5 min read
Improving private banking by reducing noise to build trust
Research revealed that a significant share of private banking clients feel overwhelmed by modern financial platforms. A Jobs to be Done framework helped identify what the audience truly needs, and the result was a focused concept that is a simpler way to manage wealth online.
Project overview
Research into private banking clients aged 45 and above revealed a clear tension: while this audience values the flexibility of managing their portfolio independently, the complexity of modern broker and banking platforms creates anxiety rather than confidence. Extensive feature sets, dense information hierarchies, and unfamiliar workflows push users toward costly advisory calls or out of digital channels entirely.
By identifying the core Jobs to be Done for this audience, a reduced investment portal concept was designed that surfaces only what users genuinely need. Every screen was built around clarity and immediate actionability. Simplifying the experience doesn't reduce its value. It increases the confidence of the people using it.
- Product Owner
- Data Analyst
- Frontend Developer
- Banker
- Backend Developer
- Investment Analyst
What I worked on
- Qualitative interviews were conducted with private banking clients to surface real needs, pain points, and expectations around digital portfolio management.
- Interview findings were synthesized into a Jobs to be Done framework, defining the core use cases of online broker.
- A competitive analysis of existing banking and broker platforms mapped the complexity landscape and identified where current solutions lose this audience.
- Design principles were established to guide every decision throughout the concept phase, keeping the focus on clarity and user confidence.
- Core user flows and wireframes were designed and iterated directly against the Jobs to be Done framework.
- A high-fidelity Figma prototype was created covering the most critical user journeys, built to serve as the foundation of the stakeholder pitch.
My approach
Target group research and Jobs to be Done
The project began with qualitative interviews with private banking clients to understand how this audience actually thinks about and manages their wealth. The findings revealed a consistent pattern: users do not want fewer capabilities, they want less friction around the capabilities they already rely on. These insights were translated into Jobs to be Done that gave the concept a clear and defensible scope from the start.
Competitive analysis and problem framing
Existing banking platforms and broker tools were analyzed to understand where complexity originates and why it persists. A structured comparison exposed the specific patterns that alienate the target audience: information overload, unclear hierarchies, and interactions designed for power users rather than confident everyday managers. The findings were distilled into a problem statement and a set of design principles that every subsequent decision was held against.
Concept, flows, and wireframing
The defined problem statements served as the foundation for the concept. Rather than designing around features, the information architecture was built to reflect how users actually think and navigate. The user flows were tested and refined through several rounds of wireframe iteration.
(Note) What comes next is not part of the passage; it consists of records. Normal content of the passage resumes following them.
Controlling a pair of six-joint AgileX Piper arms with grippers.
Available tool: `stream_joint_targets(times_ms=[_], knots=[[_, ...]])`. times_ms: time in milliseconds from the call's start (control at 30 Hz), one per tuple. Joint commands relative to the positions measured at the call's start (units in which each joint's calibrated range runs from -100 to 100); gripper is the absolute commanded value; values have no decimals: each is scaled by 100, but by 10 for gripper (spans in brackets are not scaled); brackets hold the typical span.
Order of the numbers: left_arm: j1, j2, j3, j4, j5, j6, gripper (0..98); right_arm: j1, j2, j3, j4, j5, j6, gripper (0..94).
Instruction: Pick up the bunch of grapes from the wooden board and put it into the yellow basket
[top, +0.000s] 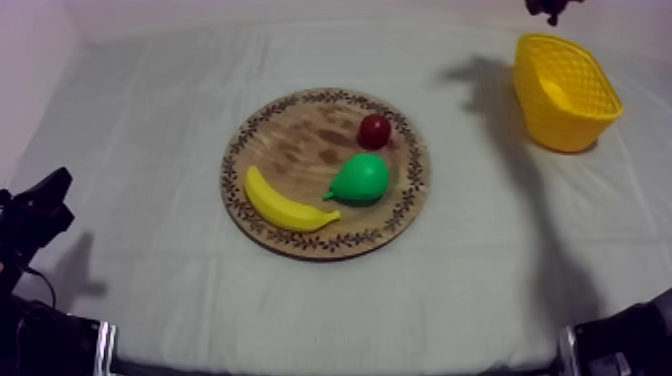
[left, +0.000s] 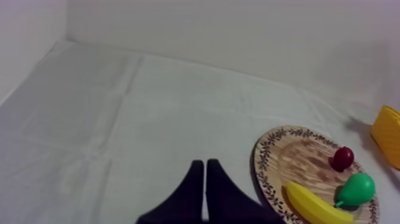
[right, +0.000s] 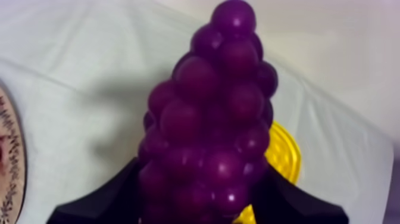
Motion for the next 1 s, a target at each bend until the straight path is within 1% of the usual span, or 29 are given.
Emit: stream_joint_targets(times_ms=[0,133,333,533,700,833,900,967], knots=[[-3,0,-3,2,2,1,1,205,3,68,25,-79,-132,198],[-3,0,-3,2,2,1,1,430,37,279,90,-256,-338,205],[-3,0,-3,2,2,1,1,576,146,811,259,-603,-638,199],[-3,0,-3,2,2,-1,1,632,326,1264,371,-852,-796,195],[-3,0,-3,2,2,0,1,684,560,1441,400,-989,-814,208],[-3,0,-3,2,2,1,1,715,759,1472,343,-1067,-700,266],[-3,0,-3,2,2,1,1,726,838,1469,300,-1105,-623,320],[-3,0,-3,2,2,1,1,729,897,1459,254,-1136,-533,394]])
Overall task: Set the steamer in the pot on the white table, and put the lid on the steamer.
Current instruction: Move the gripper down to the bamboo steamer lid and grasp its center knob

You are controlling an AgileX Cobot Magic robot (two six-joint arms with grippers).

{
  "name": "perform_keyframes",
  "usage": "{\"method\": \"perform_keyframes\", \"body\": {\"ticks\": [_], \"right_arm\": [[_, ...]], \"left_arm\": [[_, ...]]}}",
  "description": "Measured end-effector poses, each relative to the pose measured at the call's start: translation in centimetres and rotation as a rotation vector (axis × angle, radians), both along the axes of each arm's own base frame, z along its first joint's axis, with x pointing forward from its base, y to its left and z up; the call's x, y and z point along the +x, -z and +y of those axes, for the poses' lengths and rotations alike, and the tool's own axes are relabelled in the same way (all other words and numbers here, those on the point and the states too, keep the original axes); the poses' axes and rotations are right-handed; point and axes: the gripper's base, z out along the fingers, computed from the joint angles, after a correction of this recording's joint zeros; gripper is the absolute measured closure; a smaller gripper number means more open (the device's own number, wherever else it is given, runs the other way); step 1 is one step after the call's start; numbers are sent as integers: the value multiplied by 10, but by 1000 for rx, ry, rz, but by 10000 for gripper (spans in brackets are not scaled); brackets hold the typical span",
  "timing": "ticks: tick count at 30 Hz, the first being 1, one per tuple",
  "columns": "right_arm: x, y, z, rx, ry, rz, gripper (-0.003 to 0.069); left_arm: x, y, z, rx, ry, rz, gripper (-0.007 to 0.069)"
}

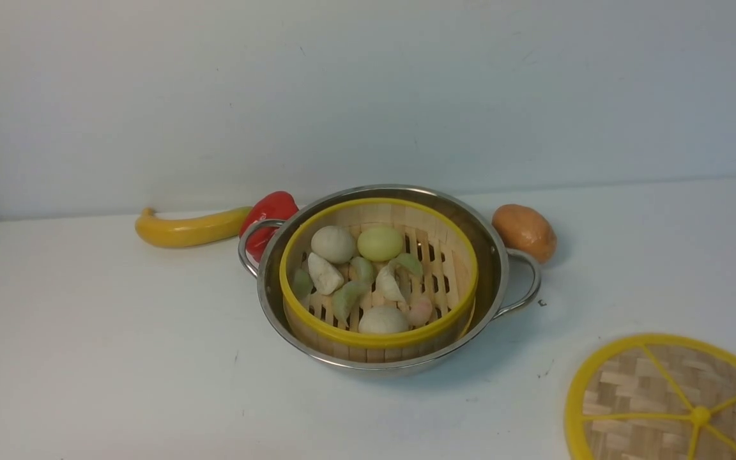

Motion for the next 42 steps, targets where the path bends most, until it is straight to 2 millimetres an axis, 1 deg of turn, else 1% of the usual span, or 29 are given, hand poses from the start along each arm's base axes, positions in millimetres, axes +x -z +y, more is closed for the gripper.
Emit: {"method": "perform_keyframes", "body": {"ticks": [21, 25, 27, 28, 29, 33, 34, 35, 36, 38, 40, 42], "right_arm": [[0, 0, 0, -7, 1, -2, 418], [-1, -11, 0, 16, 7, -27, 418], [-5, -34, -1, 30, 6, -68, 418], [-6, -39, -1, 31, 5, -75, 418], [-12, -59, -1, 43, 1, -98, 418], [-22, -103, 0, 79, -15, -123, 418], [-23, -112, 0, 87, -20, -118, 418], [-24, -128, 1, 97, -27, -113, 418], [-24, -137, 2, 103, -32, -103, 418], [-24, -147, 2, 105, -36, -88, 418], [-15, -162, 4, 97, -45, -41, 418], [-10, -169, 5, 104, -50, -33, 418]], "left_arm": [[0, 0, 0, 0, -1, -2, 204], [0, 0, 0, -1, -1, -1, 204], [0, 0, 0, -1, -1, -1, 204], [0, 0, 0, -2, -1, -1, 204], [0, 0, 0, -1, -1, -1, 204], [0, 0, 0, -1, -1, -1, 204], [0, 0, 0, -1, -1, -1, 204], [0, 0, 0, -1, -1, -1, 204], [0, 0, 0, -1, -1, -1, 204], [0, 0, 0, -1, -1, -1, 204], [0, 0, 0, -1, -1, -1, 204], [0, 0, 0, -1, -1, -1, 204]]}}
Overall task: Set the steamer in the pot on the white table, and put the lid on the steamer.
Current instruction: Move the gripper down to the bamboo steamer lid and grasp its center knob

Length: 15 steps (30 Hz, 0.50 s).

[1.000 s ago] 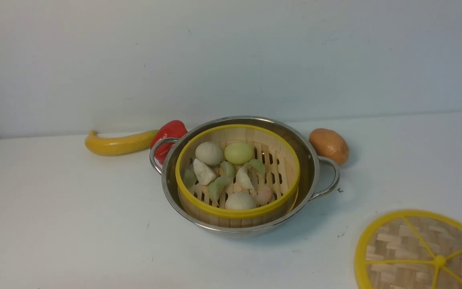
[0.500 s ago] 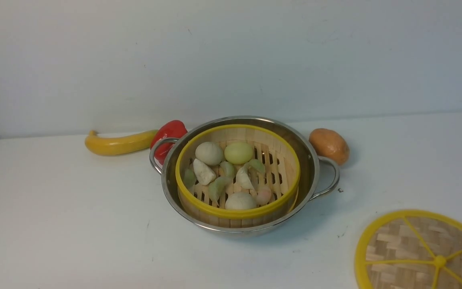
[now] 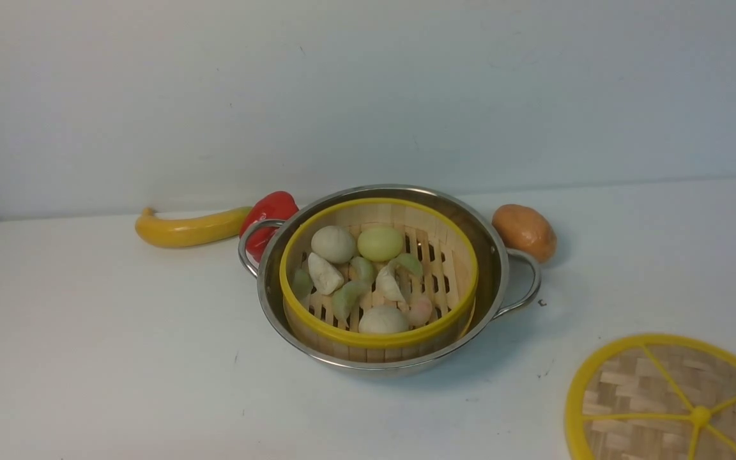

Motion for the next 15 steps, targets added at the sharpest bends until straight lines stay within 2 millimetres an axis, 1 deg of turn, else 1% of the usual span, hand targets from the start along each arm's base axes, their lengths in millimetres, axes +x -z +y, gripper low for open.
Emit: {"method": "perform_keyframes", "body": {"ticks": [1, 4, 5, 6, 7, 8, 9, 10, 13, 14, 15], "right_arm": [[7, -9, 3, 47, -18, -2, 418], [21, -21, 8, 145, -32, -59, 418], [27, -24, 8, 170, -30, -77, 418], [28, -25, 9, 174, -30, -78, 418], [38, -28, 10, 175, -33, -59, 418], [39, -27, 10, 171, -33, -51, 418], [48, -26, 13, 134, -47, 13, 418], [52, -24, 14, 106, -57, 55, 418], [76, -5, 19, -89, -133, 331, 418], [85, 4, 20, -164, -176, 444, 418], [88, 6, 21, -174, -182, 463, 418]], "left_arm": [[0, 0, 0, 0, 0, 0, 204], [0, 0, 0, 0, 0, 0, 204], [0, 0, 0, 0, 0, 0, 204], [0, 0, 0, 0, 0, 0, 204], [0, 0, 0, 0, 0, 0, 204], [0, 0, 0, 0, 0, 0, 204], [0, 0, 0, 0, 0, 0, 204], [0, 0, 0, 0, 0, 0, 204], [0, 0, 0, 0, 0, 0, 204], [0, 0, 0, 0, 0, 0, 204], [0, 0, 0, 0, 0, 0, 204]]}}
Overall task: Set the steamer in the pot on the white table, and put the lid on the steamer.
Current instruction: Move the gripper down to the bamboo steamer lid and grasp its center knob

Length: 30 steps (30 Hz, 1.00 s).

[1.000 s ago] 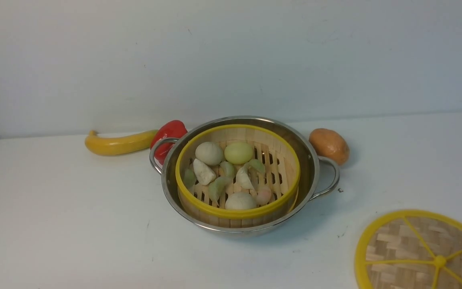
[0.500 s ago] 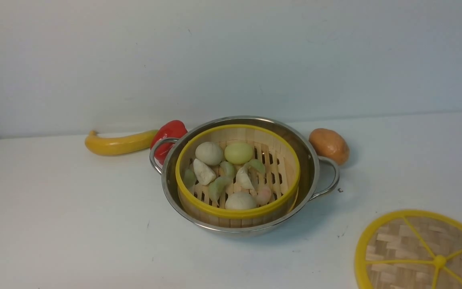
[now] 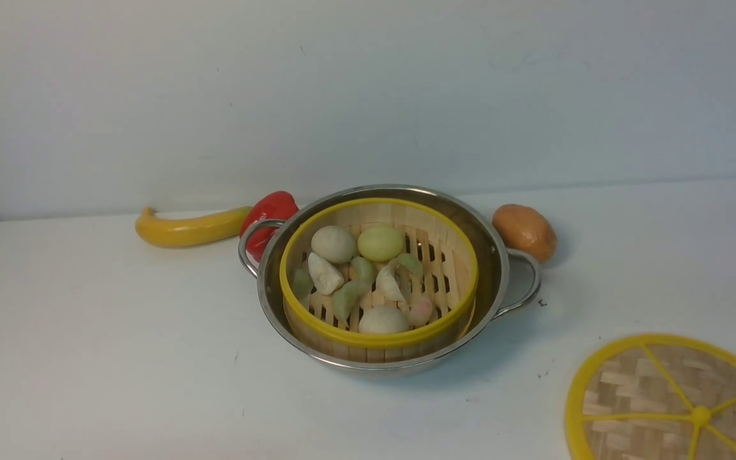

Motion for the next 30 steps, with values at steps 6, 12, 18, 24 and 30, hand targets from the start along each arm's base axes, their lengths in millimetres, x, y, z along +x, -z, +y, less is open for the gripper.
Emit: {"method": "perform_keyframes", "body": {"ticks": [6, 12, 18, 24, 30], "right_arm": [[31, 18, 5, -113, -111, 218, 418], [63, 48, 6, -173, -132, 372, 414], [91, 80, 4, -240, -137, 481, 376], [111, 104, 7, -235, -131, 520, 270], [124, 126, 8, -244, -130, 569, 283]], "left_arm": [[0, 0, 0, 0, 0, 0, 204], [0, 0, 0, 0, 0, 0, 204], [0, 0, 0, 0, 0, 0, 204], [0, 0, 0, 0, 0, 0, 204], [0, 0, 0, 0, 0, 0, 204]]}}
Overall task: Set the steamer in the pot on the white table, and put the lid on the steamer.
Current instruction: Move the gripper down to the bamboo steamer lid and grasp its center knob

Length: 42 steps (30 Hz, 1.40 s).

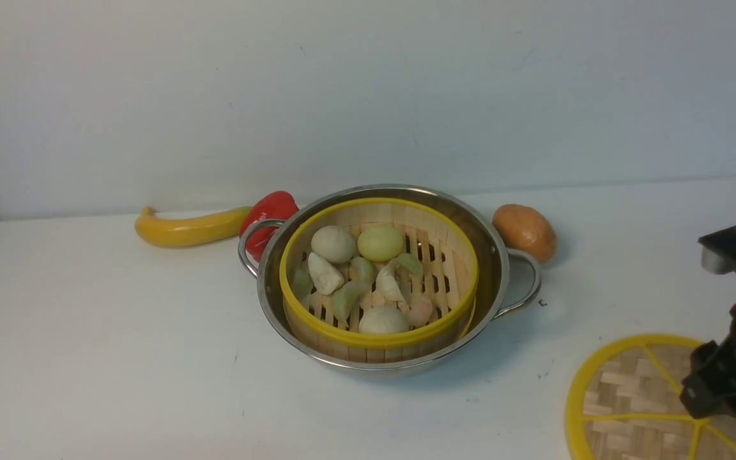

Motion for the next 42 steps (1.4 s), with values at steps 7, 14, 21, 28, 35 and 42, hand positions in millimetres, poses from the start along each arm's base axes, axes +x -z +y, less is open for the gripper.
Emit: {"method": "perform_keyframes", "body": {"ticks": [7, 14, 21, 28, 35, 42], "right_arm": [[10, 15, -2, -37, -15, 14, 336], [13, 23, -1, -40, -15, 33, 342], [13, 32, -1, -44, -18, 98, 342], [13, 34, 0, -38, -13, 105, 342], [15, 34, 0, -31, -7, 86, 357], [15, 34, 0, -30, -7, 90, 361]], "left_arm": [[0, 0, 0, 0, 0, 0, 204], [0, 0, 0, 0, 0, 0, 204], [0, 0, 0, 0, 0, 0, 204], [0, 0, 0, -1, 0, 0, 204], [0, 0, 0, -1, 0, 0, 204], [0, 0, 0, -1, 0, 0, 204]]}}
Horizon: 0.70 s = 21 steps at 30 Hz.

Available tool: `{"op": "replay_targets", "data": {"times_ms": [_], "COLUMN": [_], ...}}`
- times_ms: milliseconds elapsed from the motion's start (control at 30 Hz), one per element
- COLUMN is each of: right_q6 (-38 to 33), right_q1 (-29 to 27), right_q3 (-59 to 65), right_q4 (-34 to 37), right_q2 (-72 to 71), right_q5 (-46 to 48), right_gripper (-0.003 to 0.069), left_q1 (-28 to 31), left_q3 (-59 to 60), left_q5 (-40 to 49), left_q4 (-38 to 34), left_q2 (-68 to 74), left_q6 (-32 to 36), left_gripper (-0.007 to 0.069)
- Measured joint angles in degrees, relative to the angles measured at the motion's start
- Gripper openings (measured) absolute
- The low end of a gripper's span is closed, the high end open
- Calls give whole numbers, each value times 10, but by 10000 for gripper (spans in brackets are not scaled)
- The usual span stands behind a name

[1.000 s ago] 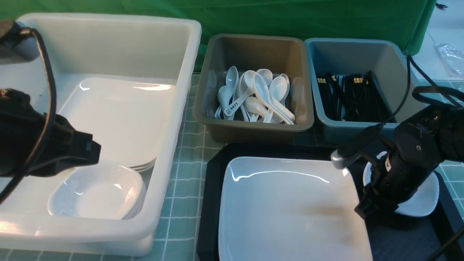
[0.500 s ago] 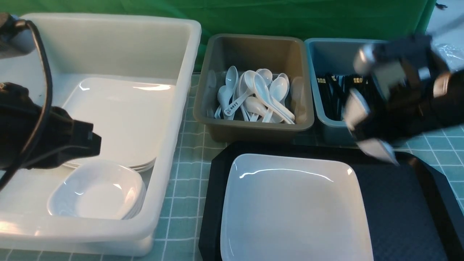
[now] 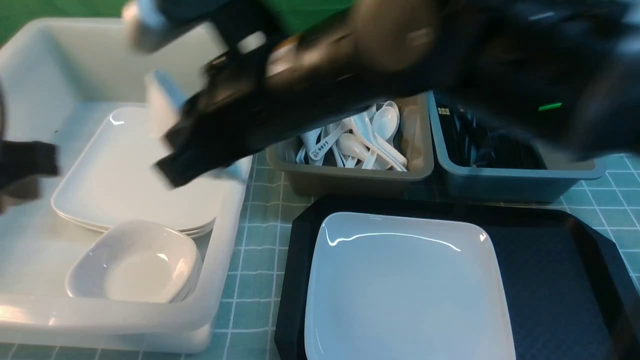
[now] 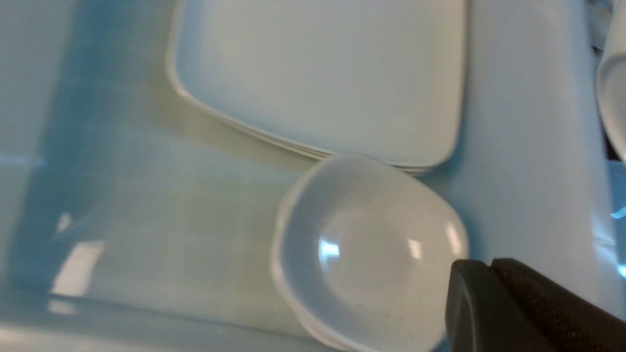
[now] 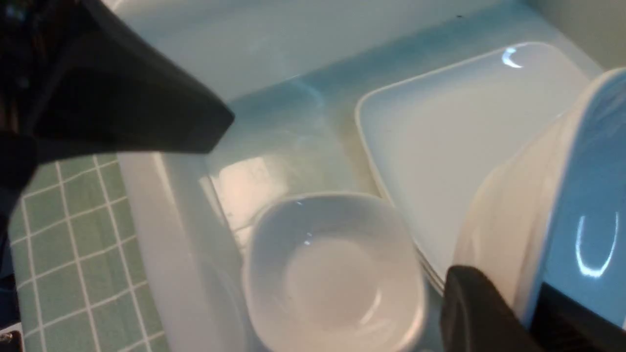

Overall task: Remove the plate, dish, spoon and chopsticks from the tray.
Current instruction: Use the right arm to put the small plate into the large storage box on the left

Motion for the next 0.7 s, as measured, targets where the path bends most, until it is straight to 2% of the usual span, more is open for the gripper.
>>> {"op": "replay_targets", "data": {"times_ms": [133, 333, 433, 500, 533, 567, 700], "right_q6": [0, -15, -19, -19, -19, -19, -8], "right_q1": [25, 47, 53, 55, 55, 55, 55], "right_q3": [-57, -75, -78, -79, -80, -80, -80], "right_q4": [0, -3, -4, -4, -3, -3, -3], "right_q2": [78, 142, 153, 155, 155, 155, 148], "right_q5": [14, 17, 11, 14, 21, 23, 67], "right_gripper": [60, 63, 87, 129, 203, 225, 484], "left_q1": [0, 0, 0, 0, 0, 0, 0], "left_q3": [0, 0, 0, 1, 1, 1, 1], "left_q5": [17, 32, 33, 33, 33, 33, 35], "left_q4": [33, 24, 23, 21, 20, 20, 11], "left_q2": [-37, -50, -50, -50, -50, -50, -50], "left_q6": [-29, -29, -29, -29, -29, -29, -24], "left_gripper": [10, 10, 10, 10, 10, 10, 10]}}
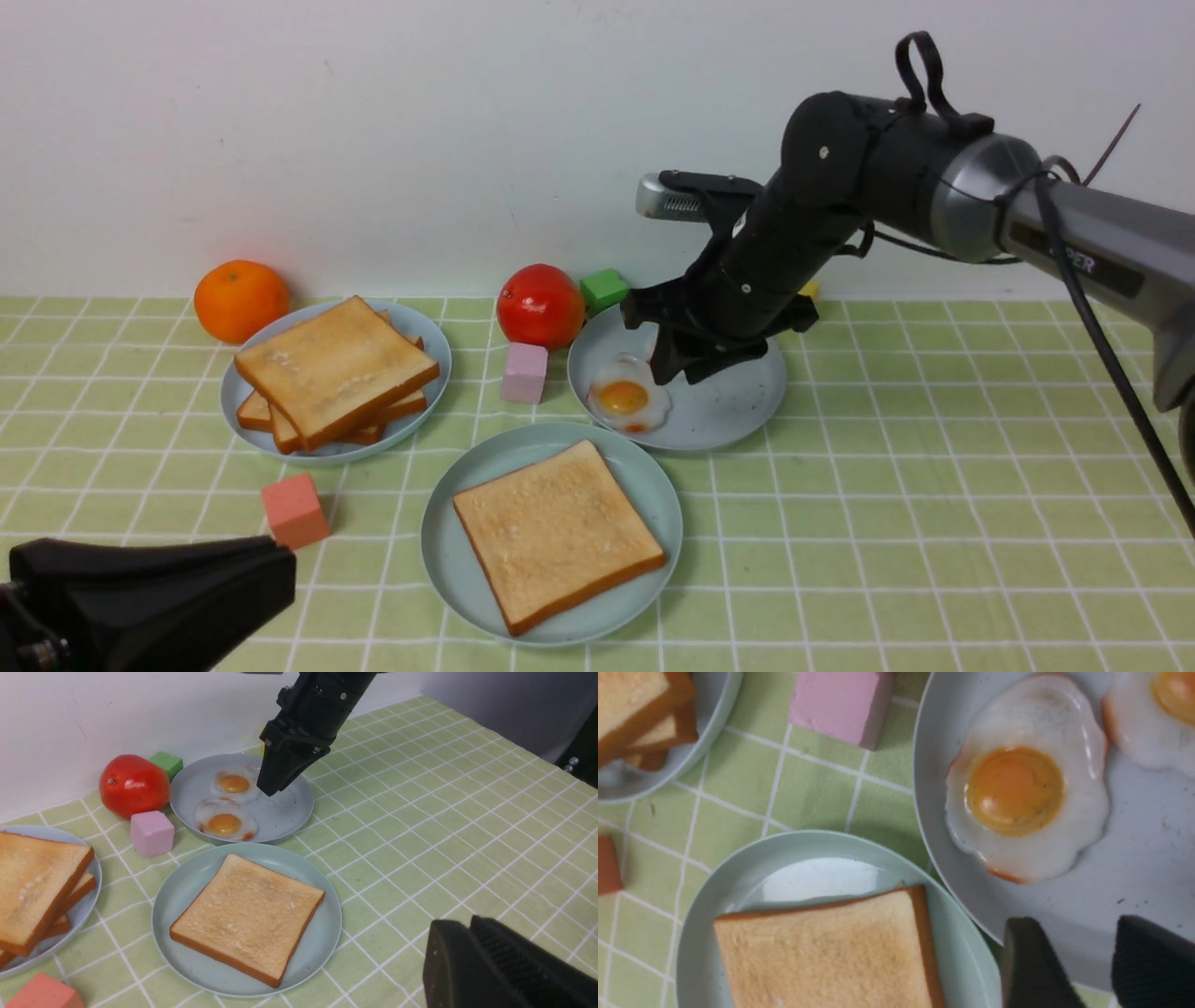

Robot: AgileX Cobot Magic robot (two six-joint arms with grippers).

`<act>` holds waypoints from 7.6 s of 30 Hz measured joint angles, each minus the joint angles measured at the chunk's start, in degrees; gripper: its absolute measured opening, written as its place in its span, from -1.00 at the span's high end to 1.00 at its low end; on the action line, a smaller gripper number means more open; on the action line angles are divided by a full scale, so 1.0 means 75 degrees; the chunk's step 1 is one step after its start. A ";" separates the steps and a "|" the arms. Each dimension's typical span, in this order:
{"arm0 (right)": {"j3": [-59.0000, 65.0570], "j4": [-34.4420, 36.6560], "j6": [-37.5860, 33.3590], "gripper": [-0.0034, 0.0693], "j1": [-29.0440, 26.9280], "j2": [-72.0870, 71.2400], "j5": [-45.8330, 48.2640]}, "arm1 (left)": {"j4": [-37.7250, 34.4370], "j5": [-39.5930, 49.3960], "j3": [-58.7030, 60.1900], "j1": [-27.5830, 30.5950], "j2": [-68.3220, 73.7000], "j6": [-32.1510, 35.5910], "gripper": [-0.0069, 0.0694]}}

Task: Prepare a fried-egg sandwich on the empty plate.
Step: Use the right arm to grab a fried egg, then use the right arm to place the fried egg on the slice of bread in the middle, then use the left arm to grab a slice of bread

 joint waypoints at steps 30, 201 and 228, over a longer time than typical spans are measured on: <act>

High-fidelity prototype and stakeholder pitch
The validated flows were brought to life as a high-fidelity prototype in Figma. The prototype was the centerpiece of a structured stakeholder pitch that walked decision-makers through the target audience's pain points and the proposed product direction. The concept was received positively and laid the groundwork for continued development.
The Impact
Every screen in the was reduced to its essential function, lowering cognitive load compared to the platforms analyzed during research.
The project established a UX vision, a validated set of design principles, and a Jobs to be Done framework that can serve as the foundation for the full product build.
The pitch landed was well received by decision-makers, resulting in approval to develop the concept further.